Output only the lines below that start at the line containing "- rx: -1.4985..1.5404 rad" and end at the line containing "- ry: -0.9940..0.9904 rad", with both ends kept.
(Recorded data)
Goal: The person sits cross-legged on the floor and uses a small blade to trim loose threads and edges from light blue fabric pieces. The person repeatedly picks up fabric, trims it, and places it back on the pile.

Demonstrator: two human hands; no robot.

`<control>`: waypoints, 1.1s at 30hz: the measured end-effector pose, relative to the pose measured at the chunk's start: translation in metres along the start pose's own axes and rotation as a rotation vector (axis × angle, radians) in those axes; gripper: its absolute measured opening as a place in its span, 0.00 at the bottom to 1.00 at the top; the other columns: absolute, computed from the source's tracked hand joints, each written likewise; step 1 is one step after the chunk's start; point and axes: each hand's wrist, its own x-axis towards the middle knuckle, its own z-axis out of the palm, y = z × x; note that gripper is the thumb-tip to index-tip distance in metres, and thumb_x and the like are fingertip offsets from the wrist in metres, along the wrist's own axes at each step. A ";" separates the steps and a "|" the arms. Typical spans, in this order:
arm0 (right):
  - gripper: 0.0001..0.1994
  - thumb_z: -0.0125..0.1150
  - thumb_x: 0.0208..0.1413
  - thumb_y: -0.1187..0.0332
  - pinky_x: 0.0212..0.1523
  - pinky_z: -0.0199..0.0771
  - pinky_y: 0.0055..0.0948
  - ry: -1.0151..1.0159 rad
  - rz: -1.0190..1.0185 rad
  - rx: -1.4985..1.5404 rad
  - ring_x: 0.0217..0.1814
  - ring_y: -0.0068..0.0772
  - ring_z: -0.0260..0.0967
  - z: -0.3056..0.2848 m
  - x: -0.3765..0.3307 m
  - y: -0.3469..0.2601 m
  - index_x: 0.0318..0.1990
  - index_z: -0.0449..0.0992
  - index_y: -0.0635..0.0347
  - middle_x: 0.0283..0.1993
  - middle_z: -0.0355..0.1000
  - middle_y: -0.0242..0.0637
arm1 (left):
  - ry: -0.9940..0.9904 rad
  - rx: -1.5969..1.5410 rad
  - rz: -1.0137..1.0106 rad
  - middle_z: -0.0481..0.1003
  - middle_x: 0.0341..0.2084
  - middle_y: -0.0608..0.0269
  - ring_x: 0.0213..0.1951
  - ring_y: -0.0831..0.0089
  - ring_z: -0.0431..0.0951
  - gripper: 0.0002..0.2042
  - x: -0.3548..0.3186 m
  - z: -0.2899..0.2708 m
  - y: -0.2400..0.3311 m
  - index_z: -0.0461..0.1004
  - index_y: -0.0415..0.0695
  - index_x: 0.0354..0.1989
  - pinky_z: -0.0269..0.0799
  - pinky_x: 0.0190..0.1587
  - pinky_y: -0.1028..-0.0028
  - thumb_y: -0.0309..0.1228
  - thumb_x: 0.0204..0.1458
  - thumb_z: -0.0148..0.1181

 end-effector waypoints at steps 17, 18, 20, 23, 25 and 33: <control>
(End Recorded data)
Written answer |
  - rx: -1.4985..1.5404 rad
  - ring_x: 0.0217..0.1814
  - ring_y: -0.0068..0.0772
  - ring_z: -0.0260..0.0967
  - z: -0.3056..0.2848 m
  - x: -0.3765..0.3307 m
  - y: -0.3469..0.2601 m
  - index_x: 0.0318..0.1990
  - index_z: -0.0449..0.0992
  - index_y: -0.0635..0.0347
  - middle_x: 0.0283..0.1993
  - middle_z: -0.0355..0.1000
  - middle_y: -0.0242..0.0637
arm1 (left):
  - ry: -0.9940..0.9904 rad

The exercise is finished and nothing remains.